I don't pasteurise when I use fresh apples either. I understand what you're saying but I would bite into those apples after a quick rinse without issue so juicing and chucking a yeast starter straight on top doesn't worry me. Changing the flavour of the cider with heat does.

I agree 100% on the campden.


----------



## Fermented

Verbyla said:


> Thanks for that guys.
> 
> I don't want sulfur any where near the cider so i think i'll stick to the 3 minutes pasteurisation and just build up a big starter to ensure the yeast overwhelm any other nasties.
> 
> I'll also make sure i use the pectinase after i pasteurise all the juice.
> 
> How did the 100% pink lady cider turn out Fermented???



The Pink Lady turned out rather OK. There is still some aging. I had a few mugs of it straight from the fermenter and it was rather tasty.

A big starter isn't really needed. A single S-04 / S-05 will do just fine. However lately I've just been bottling and adding the next 20-odd litres and going again. I now have one fermenter doing only cider. It takes off quickly, ferments pretty much at a normal pace. The sediment layer needs a stir after the first five litres are in there and then roughly pour in the rest to the desired volume. I find that more ferments over the same cake adds to the character, especially if there have been different varieties of apples or mixes of commercial and fresh used. Not ideal methodology at all, but it's working (wouldn't use it for beer fermentation) to a maximum of five batches over the same yeast. 

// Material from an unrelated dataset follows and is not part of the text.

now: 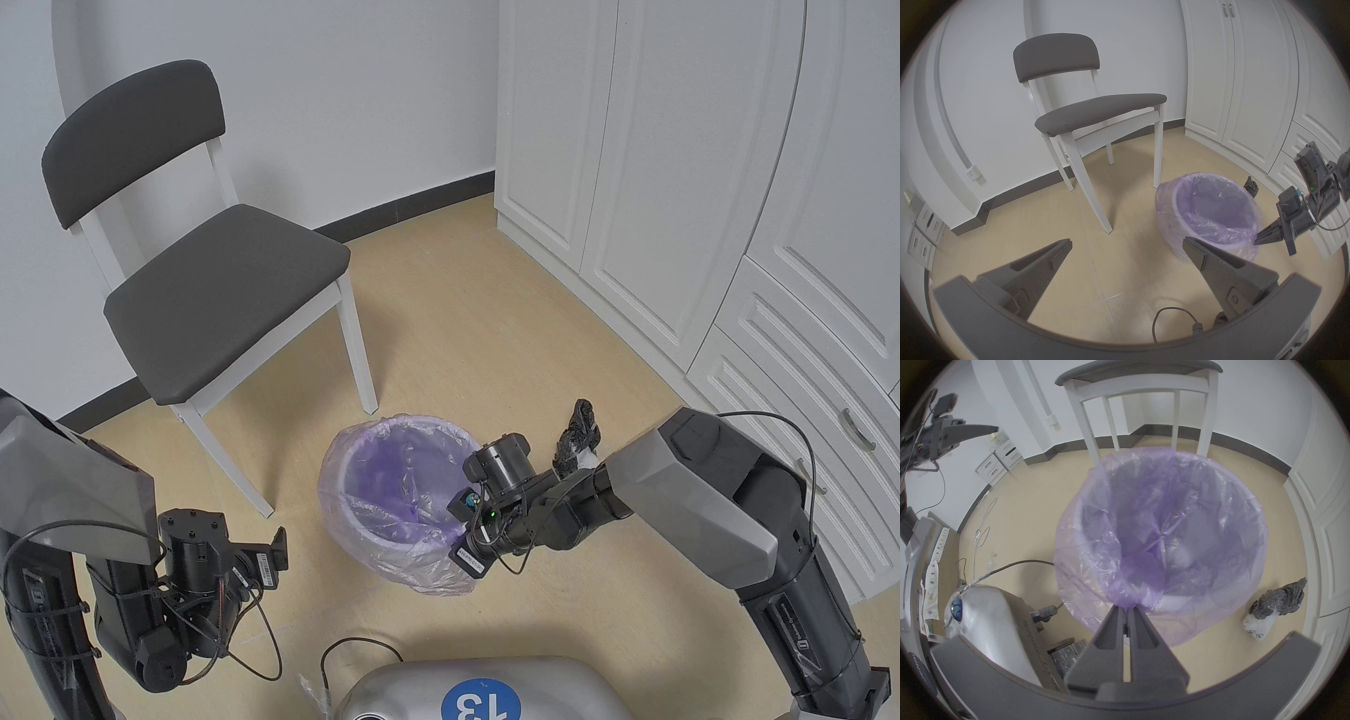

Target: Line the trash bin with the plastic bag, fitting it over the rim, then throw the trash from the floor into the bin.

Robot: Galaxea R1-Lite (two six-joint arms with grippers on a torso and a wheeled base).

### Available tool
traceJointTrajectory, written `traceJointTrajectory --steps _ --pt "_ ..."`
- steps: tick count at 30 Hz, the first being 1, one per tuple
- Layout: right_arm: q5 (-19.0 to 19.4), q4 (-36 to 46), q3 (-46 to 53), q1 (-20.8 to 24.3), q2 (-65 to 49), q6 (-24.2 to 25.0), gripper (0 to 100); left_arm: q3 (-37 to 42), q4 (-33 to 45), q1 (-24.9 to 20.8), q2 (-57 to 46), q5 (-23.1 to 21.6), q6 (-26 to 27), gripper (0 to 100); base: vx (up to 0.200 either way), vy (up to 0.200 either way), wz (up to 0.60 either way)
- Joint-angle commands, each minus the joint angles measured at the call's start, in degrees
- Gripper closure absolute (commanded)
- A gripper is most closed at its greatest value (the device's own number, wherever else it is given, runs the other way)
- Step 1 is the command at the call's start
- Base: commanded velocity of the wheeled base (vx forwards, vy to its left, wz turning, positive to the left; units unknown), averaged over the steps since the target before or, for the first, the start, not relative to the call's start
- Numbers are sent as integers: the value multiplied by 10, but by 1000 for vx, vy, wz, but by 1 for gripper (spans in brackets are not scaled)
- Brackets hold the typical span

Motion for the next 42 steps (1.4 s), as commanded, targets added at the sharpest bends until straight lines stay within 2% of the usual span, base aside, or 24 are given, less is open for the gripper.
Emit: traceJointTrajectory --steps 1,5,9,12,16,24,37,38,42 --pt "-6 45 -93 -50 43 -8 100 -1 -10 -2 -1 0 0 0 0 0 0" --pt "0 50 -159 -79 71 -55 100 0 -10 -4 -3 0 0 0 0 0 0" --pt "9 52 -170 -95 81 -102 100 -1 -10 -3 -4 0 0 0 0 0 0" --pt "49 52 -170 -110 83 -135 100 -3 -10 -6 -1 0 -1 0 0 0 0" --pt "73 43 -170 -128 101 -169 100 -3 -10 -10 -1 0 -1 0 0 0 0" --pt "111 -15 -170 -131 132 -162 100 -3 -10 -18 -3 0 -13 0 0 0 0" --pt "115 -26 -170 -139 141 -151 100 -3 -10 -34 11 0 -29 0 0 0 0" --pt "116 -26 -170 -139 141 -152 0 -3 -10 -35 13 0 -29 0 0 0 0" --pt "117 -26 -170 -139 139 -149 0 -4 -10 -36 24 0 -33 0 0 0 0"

Clarity isn't a big issue. It's just time in the bottle and time in the fermenter and it comes out rather nicely. Not commercial clear, but just rather nice. 

I'm looking forward to getting my hands on some Notto and giving it another shot soon. 

Cheers - Fermented.


----------



## Fermented

@ manticle: 
I do the juicing skins and all after a quick wash. I might give it a shot, unpasteurised, next time around if the apples look to be top notch rather than the seconds and the like I pick up in Bilpin or at Paddys.

Cheers - Fermented.


----------



## manticle

Just did a quick net search to find a couple of reference points for non pasteurisation of hard ciders.

I haven't evaluated the references particularly so it's more of reading interest than a dogmatic 'this is how it is' link.


Book on growing apples
http://books.google.com.au/books?id=N6Dk8E...;q=&f=false

Wikipedia link mentions pateurisation for soft cider but the hard cider link says nothing

http://en.wikipedia.org/wiki/Cider
http://en.wikipedia.org/wiki/Apple_cider#Pasteurization from http://en.wikipedia.org/wiki/Apple_cider

Interesting discussion among homebrewing cider makers here: http://chowhound.chow.com/topics/320065

And a more scientific article on a possible process of pasteurising hard cider (abstract only unfortunately but I'm sure if you can find the whole article it will be informative): http://en.wikipedia.org/wiki/Apple_cider):

http://vivo.cornell.edu/individual/vivo/individual16419

And another scientific assessment abstarct on pasteurisation - makes note of different flavours, particularly wherer more heat is applied.

Cheers.


----------



## Fermented

I've read that article at Cornell in the past. There are some others which agree with it or similar. 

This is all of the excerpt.